Esta pergunta foi um verdadeiro martírio para a Sra. Indecisão, que só teve tempo de arquear as sobrancelhas assimétricas e os seus olhos estrábicos ficaram com um ar perdido e mais inseguro que o normal. E respondeu:
- Sei lá
Não imaginam o chorrilho de perguntas que a pobre coitada teve que ouvir logo de seguida:
- Mas tens fome ou não tens fome? O que queres comer? Mandamos vir ou almoçamos fora? Onde? Sítio barato ou caro? Carne ou peixe? Não me digas que já te tornaste vegetariana! E que tal Sushi? Ou tens nojo?

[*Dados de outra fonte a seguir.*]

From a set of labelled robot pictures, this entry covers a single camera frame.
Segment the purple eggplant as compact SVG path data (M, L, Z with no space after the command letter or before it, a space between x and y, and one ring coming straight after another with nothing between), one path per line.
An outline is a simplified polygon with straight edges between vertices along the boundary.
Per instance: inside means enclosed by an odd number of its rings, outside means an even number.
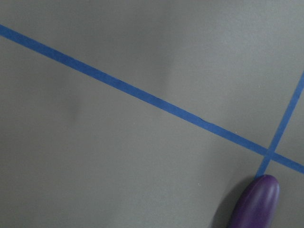
M269 228L279 200L280 186L272 175L254 179L242 192L230 220L229 228Z

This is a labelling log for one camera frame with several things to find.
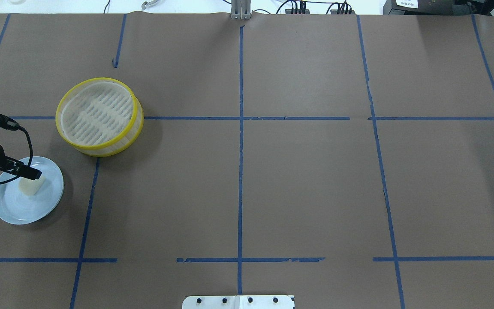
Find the plastic basket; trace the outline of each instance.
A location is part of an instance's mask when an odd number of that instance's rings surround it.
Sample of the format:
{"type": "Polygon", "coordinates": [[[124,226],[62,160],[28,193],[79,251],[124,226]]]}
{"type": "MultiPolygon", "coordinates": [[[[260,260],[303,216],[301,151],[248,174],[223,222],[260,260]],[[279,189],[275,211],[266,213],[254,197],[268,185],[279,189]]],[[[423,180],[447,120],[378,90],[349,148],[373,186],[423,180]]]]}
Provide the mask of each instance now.
{"type": "Polygon", "coordinates": [[[64,95],[55,119],[58,133],[75,149],[106,157],[131,146],[142,130],[144,113],[127,85],[93,78],[64,95]]]}

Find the label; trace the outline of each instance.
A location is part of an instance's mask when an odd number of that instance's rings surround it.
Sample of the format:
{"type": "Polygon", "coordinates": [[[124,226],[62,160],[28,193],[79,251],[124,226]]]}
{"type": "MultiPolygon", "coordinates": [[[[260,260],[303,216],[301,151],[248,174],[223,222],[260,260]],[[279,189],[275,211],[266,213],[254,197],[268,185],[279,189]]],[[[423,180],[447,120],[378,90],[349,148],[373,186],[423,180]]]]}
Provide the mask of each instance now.
{"type": "Polygon", "coordinates": [[[405,6],[406,8],[418,8],[418,0],[396,0],[398,6],[405,6]]]}

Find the white plate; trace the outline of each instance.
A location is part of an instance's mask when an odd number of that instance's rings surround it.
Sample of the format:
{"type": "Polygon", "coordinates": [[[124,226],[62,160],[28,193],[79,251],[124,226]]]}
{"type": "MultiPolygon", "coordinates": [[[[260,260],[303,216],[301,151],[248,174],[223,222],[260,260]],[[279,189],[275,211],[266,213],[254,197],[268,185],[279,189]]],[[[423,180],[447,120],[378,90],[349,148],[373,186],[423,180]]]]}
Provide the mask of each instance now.
{"type": "MultiPolygon", "coordinates": [[[[20,162],[27,164],[29,158],[20,162]]],[[[45,182],[33,196],[23,194],[18,188],[20,178],[0,185],[0,218],[11,224],[28,224],[48,215],[57,207],[64,191],[62,172],[55,162],[44,157],[33,157],[31,166],[41,170],[45,182]]],[[[0,182],[14,175],[3,173],[0,182]]]]}

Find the sponge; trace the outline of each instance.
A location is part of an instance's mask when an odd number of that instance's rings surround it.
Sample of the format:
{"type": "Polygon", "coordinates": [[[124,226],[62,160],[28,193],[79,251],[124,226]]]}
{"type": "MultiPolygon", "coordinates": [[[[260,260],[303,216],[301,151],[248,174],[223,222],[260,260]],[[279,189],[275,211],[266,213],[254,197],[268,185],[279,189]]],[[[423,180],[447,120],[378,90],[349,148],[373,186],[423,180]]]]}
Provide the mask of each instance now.
{"type": "Polygon", "coordinates": [[[18,182],[19,190],[27,196],[33,196],[39,191],[39,188],[43,186],[45,182],[45,176],[41,175],[41,177],[37,180],[29,180],[27,178],[20,178],[20,182],[18,182]]]}

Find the metal bracket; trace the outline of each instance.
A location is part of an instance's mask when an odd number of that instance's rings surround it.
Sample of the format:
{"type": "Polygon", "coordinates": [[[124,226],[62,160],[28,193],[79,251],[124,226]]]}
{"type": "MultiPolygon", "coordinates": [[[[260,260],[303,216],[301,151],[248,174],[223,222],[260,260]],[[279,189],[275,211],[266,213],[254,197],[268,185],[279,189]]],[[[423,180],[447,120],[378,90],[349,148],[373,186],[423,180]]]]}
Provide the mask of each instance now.
{"type": "Polygon", "coordinates": [[[232,19],[251,19],[251,0],[231,0],[232,12],[230,17],[232,19]]]}
{"type": "Polygon", "coordinates": [[[158,0],[153,0],[153,1],[145,1],[143,2],[143,4],[141,4],[141,8],[142,10],[145,10],[147,8],[147,6],[153,6],[158,0]]]}
{"type": "Polygon", "coordinates": [[[292,295],[186,297],[182,309],[294,309],[292,295]]]}

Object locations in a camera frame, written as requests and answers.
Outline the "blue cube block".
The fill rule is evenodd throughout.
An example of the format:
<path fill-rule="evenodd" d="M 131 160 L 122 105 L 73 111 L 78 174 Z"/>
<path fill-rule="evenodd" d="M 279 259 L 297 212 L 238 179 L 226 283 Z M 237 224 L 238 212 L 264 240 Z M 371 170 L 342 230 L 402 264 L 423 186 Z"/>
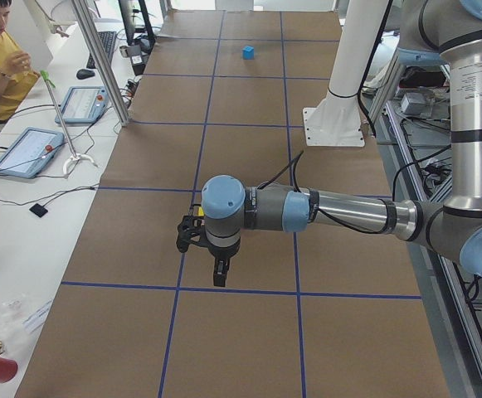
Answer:
<path fill-rule="evenodd" d="M 242 49 L 243 60 L 253 60 L 255 58 L 255 48 L 253 46 L 244 46 Z"/>

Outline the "silver rod white stand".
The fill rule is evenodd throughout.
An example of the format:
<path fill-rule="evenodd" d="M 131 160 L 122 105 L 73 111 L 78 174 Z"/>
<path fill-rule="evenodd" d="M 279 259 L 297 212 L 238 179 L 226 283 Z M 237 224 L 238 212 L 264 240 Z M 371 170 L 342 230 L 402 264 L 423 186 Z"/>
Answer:
<path fill-rule="evenodd" d="M 62 166 L 62 171 L 63 171 L 63 175 L 64 177 L 68 177 L 70 174 L 71 174 L 71 170 L 72 168 L 78 164 L 80 161 L 89 161 L 91 162 L 91 164 L 94 166 L 94 167 L 98 167 L 98 164 L 97 162 L 89 155 L 89 154 L 86 154 L 86 153 L 78 153 L 76 150 L 75 150 L 75 147 L 74 147 L 74 144 L 72 142 L 72 139 L 71 139 L 71 136 L 69 134 L 69 131 L 68 131 L 68 128 L 67 128 L 67 125 L 66 125 L 66 121 L 64 120 L 64 116 L 63 116 L 63 113 L 61 112 L 61 106 L 58 104 L 58 101 L 56 99 L 56 96 L 53 92 L 53 89 L 56 87 L 52 81 L 50 80 L 49 78 L 49 74 L 47 71 L 45 70 L 41 70 L 40 71 L 40 75 L 46 85 L 46 88 L 47 88 L 47 91 L 48 91 L 48 94 L 50 95 L 51 97 L 51 101 L 55 107 L 55 111 L 56 111 L 56 116 L 57 118 L 60 120 L 61 122 L 61 128 L 63 130 L 63 134 L 65 136 L 65 139 L 66 139 L 66 142 L 68 144 L 68 147 L 70 149 L 70 152 L 71 152 L 71 155 L 70 157 L 64 162 L 63 166 Z"/>

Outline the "small black square pad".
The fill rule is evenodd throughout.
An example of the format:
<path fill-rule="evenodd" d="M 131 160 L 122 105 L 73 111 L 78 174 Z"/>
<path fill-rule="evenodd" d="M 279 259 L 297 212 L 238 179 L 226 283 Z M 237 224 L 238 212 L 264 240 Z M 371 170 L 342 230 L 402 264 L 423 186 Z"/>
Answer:
<path fill-rule="evenodd" d="M 29 211 L 39 218 L 42 218 L 44 215 L 48 213 L 47 208 L 39 203 L 33 204 L 29 208 Z"/>

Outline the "far blue teach pendant tablet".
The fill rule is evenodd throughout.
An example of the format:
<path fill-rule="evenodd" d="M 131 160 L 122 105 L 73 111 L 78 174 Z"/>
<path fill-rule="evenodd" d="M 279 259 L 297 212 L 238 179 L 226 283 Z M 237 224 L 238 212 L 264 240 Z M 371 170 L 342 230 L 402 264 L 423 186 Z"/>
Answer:
<path fill-rule="evenodd" d="M 66 124 L 92 124 L 104 113 L 109 96 L 104 86 L 71 86 L 60 106 Z"/>

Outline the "blue teach pendant tablet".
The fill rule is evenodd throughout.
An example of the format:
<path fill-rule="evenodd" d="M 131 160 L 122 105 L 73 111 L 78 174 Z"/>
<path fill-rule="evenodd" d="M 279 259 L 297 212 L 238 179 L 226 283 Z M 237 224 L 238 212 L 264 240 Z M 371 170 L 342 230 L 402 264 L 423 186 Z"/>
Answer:
<path fill-rule="evenodd" d="M 0 157 L 0 175 L 34 178 L 63 143 L 62 132 L 33 127 L 25 129 Z"/>
<path fill-rule="evenodd" d="M 66 124 L 92 124 L 104 113 L 109 96 L 104 86 L 71 86 L 60 106 Z"/>

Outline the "near blue teach pendant tablet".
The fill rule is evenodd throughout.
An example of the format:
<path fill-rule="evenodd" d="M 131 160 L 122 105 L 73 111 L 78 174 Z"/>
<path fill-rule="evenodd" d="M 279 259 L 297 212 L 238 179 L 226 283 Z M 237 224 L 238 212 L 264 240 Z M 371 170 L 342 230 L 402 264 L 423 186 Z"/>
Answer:
<path fill-rule="evenodd" d="M 0 175 L 34 178 L 63 143 L 62 132 L 33 127 L 25 129 L 0 157 Z"/>

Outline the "black monitor stand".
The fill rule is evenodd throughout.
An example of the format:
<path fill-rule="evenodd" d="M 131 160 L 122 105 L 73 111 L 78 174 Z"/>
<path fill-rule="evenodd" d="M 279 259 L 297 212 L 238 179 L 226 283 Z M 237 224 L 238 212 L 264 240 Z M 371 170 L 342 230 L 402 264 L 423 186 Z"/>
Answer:
<path fill-rule="evenodd" d="M 145 1 L 119 0 L 118 4 L 127 45 L 137 46 L 142 52 L 149 54 L 156 42 L 156 36 Z"/>

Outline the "black computer mouse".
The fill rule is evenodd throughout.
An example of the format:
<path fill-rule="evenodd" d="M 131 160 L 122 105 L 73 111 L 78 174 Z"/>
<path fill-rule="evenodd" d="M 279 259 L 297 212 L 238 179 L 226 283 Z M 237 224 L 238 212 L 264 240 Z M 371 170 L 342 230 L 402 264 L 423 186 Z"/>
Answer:
<path fill-rule="evenodd" d="M 95 76 L 95 72 L 89 69 L 79 69 L 76 74 L 78 80 L 85 80 Z"/>

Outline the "grey power adapter box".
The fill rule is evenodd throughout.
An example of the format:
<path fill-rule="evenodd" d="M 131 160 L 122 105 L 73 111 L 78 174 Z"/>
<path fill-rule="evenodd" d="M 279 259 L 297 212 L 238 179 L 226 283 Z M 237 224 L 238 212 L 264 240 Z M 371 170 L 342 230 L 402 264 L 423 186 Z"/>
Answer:
<path fill-rule="evenodd" d="M 401 101 L 401 109 L 405 115 L 418 115 L 426 107 L 426 97 L 419 92 L 406 92 Z"/>

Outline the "black computer keyboard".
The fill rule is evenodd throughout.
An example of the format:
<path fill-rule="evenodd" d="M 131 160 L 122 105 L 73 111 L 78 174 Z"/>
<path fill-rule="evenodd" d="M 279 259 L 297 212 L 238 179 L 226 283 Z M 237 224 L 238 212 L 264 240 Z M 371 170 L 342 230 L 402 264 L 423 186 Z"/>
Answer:
<path fill-rule="evenodd" d="M 97 32 L 101 48 L 104 51 L 107 61 L 111 64 L 114 55 L 115 44 L 117 43 L 117 32 L 116 31 L 101 31 Z M 86 69 L 96 69 L 95 60 L 93 56 L 89 55 L 86 62 Z"/>

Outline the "white central pedestal column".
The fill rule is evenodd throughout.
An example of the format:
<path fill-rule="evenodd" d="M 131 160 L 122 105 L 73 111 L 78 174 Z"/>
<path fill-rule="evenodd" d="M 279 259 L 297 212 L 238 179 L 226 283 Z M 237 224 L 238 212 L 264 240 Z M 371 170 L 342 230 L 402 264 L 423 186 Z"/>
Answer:
<path fill-rule="evenodd" d="M 348 4 L 327 94 L 317 107 L 303 109 L 308 146 L 365 145 L 358 99 L 391 6 L 388 0 L 355 0 Z"/>

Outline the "aluminium frame post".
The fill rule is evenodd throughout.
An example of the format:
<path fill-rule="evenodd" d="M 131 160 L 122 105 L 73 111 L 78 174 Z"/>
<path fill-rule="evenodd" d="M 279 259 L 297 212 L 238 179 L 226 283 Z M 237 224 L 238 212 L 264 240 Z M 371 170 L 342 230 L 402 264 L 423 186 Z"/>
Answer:
<path fill-rule="evenodd" d="M 96 69 L 107 89 L 119 123 L 122 127 L 125 127 L 129 122 L 129 112 L 120 93 L 117 80 L 111 69 L 111 64 L 107 61 L 104 51 L 101 48 L 96 26 L 90 15 L 86 1 L 71 0 L 71 6 L 82 31 L 85 43 L 95 60 Z"/>

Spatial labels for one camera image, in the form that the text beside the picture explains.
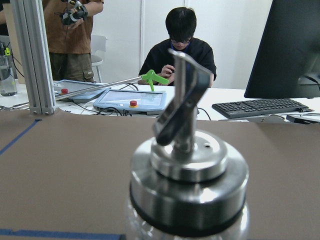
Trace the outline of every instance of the water bottle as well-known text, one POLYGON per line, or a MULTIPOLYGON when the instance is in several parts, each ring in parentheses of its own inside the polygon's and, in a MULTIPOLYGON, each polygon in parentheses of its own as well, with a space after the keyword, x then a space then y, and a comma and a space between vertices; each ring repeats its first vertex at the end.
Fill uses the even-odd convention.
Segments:
POLYGON ((5 97, 17 94, 16 81, 9 55, 9 49, 0 42, 0 94, 5 97))

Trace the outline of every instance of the shorts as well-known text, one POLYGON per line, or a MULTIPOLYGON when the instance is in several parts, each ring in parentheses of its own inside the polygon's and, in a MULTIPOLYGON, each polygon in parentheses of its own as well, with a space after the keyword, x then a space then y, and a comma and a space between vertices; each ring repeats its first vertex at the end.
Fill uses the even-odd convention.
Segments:
POLYGON ((49 53, 52 78, 94 83, 91 54, 49 53))

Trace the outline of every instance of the black hair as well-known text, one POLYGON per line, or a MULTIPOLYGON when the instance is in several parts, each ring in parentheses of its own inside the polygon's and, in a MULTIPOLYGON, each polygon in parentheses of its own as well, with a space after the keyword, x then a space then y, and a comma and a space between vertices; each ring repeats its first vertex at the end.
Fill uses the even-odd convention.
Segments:
POLYGON ((192 8, 177 7, 172 9, 165 19, 169 37, 177 42, 183 42, 193 37, 197 18, 192 8))

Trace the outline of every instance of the table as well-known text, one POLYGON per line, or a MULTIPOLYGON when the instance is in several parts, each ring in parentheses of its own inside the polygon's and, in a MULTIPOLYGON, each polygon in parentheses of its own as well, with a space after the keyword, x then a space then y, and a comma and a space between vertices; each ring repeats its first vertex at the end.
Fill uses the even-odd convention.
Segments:
MULTIPOLYGON (((28 95, 25 84, 20 84, 18 81, 16 82, 17 86, 17 94, 14 96, 1 96, 0 95, 0 105, 11 107, 13 105, 26 103, 28 102, 28 95)), ((125 87, 125 84, 114 86, 113 89, 120 89, 125 87)), ((141 91, 150 91, 149 85, 136 85, 141 91)), ((126 90, 133 90, 130 86, 125 88, 126 90)), ((175 95, 175 87, 174 86, 154 86, 155 91, 165 91, 167 93, 166 105, 172 100, 175 95)), ((226 120, 227 118, 221 115, 219 112, 212 109, 212 104, 216 103, 226 103, 226 102, 237 102, 237 101, 245 101, 248 98, 244 97, 245 90, 244 89, 229 89, 229 88, 208 88, 205 94, 202 96, 201 100, 198 103, 198 107, 204 109, 211 120, 226 120)), ((295 98, 294 100, 308 106, 310 109, 315 110, 316 113, 320 113, 320 97, 307 99, 307 98, 295 98)), ((85 104, 80 104, 84 108, 88 110, 84 110, 83 108, 77 106, 72 102, 66 101, 57 101, 56 104, 58 108, 63 111, 67 111, 73 114, 81 114, 81 115, 92 115, 94 114, 92 111, 95 111, 93 108, 93 103, 95 99, 89 101, 85 104)), ((138 117, 149 117, 154 118, 155 116, 146 116, 146 115, 135 115, 138 117)), ((209 117, 203 110, 199 110, 199 114, 197 115, 198 120, 209 120, 209 117)), ((320 120, 320 116, 308 116, 308 118, 314 118, 320 120)))
MULTIPOLYGON (((153 136, 155 119, 0 111, 0 149, 35 119, 42 120, 0 156, 0 229, 123 234, 130 158, 153 136)), ((248 163, 250 239, 319 239, 319 124, 199 120, 197 127, 248 163)))

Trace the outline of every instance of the computer monitor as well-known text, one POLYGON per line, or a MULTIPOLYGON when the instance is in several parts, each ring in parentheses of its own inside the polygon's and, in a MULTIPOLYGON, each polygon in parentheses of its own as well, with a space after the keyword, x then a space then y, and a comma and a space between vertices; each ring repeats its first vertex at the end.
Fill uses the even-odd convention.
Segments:
POLYGON ((244 96, 320 97, 320 0, 273 0, 244 96))

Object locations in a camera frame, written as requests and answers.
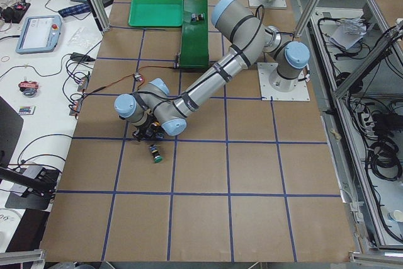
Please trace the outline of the green conveyor belt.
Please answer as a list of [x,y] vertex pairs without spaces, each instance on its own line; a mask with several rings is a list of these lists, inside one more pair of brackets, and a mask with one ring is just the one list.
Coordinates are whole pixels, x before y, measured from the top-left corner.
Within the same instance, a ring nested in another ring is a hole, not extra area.
[[[192,23],[192,13],[204,13],[205,20]],[[175,68],[193,71],[205,70],[208,66],[208,0],[183,0],[181,49]]]

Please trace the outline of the green plastic tray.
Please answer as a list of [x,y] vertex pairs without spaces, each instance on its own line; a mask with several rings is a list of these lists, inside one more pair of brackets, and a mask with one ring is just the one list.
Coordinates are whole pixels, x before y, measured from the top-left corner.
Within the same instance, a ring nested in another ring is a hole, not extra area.
[[132,0],[128,25],[136,28],[177,28],[183,24],[183,0]]

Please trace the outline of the black power adapter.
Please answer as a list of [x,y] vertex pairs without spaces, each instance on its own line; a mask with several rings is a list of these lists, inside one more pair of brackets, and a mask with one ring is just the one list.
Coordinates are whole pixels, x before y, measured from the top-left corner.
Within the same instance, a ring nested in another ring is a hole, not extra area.
[[82,63],[86,63],[86,62],[94,62],[96,59],[92,58],[89,55],[85,55],[85,54],[81,54],[81,53],[77,53],[77,52],[73,52],[70,55],[70,60],[74,61],[74,62],[82,62]]

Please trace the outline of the blue plaid pouch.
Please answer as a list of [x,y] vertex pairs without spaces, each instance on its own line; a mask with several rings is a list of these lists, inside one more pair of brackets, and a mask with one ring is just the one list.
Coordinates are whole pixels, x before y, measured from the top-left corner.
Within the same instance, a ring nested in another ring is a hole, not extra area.
[[89,12],[91,12],[91,7],[88,3],[81,3],[58,10],[58,14],[63,18]]

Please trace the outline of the near teach pendant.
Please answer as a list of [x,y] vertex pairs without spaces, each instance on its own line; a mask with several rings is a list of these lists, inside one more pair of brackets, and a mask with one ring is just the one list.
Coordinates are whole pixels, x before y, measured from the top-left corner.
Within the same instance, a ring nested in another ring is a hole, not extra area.
[[62,20],[58,15],[28,17],[16,46],[17,54],[52,52],[58,43]]

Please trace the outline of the small controller circuit board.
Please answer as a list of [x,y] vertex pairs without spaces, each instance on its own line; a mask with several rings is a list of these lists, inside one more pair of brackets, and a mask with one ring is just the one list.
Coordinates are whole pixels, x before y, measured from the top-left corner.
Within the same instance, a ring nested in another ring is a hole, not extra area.
[[139,74],[139,73],[135,73],[135,74],[133,75],[133,77],[134,77],[134,79],[135,79],[136,81],[143,81],[143,77],[142,77],[142,75]]

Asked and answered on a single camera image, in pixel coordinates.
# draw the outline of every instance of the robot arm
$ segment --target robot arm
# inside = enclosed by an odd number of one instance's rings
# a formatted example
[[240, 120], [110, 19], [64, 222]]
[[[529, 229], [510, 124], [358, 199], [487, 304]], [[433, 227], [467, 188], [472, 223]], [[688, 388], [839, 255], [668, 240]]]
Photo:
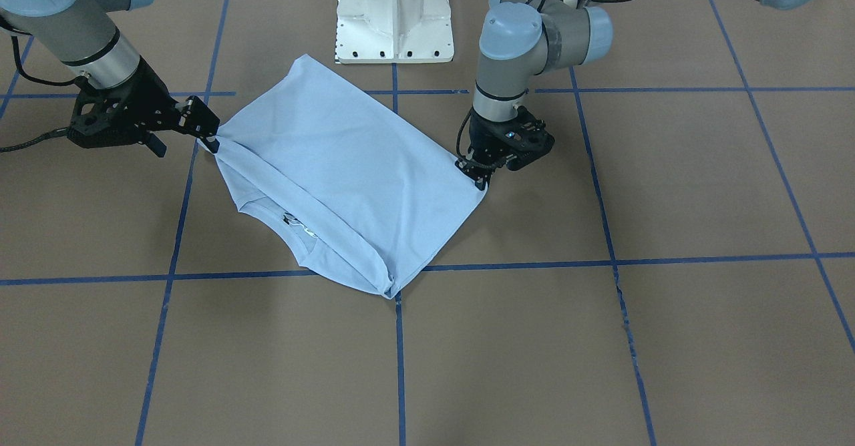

Isto foi demais para a Sra. Indecisão, que sem conseguir responder a uma única pergunta, deixou-se ficar imóvel sem dizer uma única palavra, e começou a roer as unhas, cada uma pintada da sua cor.
A vizinha como percebeu que não ia obter nenhuma resposta disse-lhe muito a pressa:
- Olha, já percebi que não deves estar com muita vontade de ir almoçar comigo. Falta de apetite, talvez! Deixa lá mulher, fica para a próxima. Tchau tchau! – e saiu porta fora.
A Sra. Indecisão deixou-se ficar imóvel, parada junto à porta, sem conseguir decidir o que fazer, sem conseguir sequer mexer-se, apenas a sentir os segundos, os minutos, as horas, os dias, os meses a passarem por si. Até que sentiu as duas alianças que usava sempre nos dois dedos anelares, agora excessivamente magros, caírem-lhe.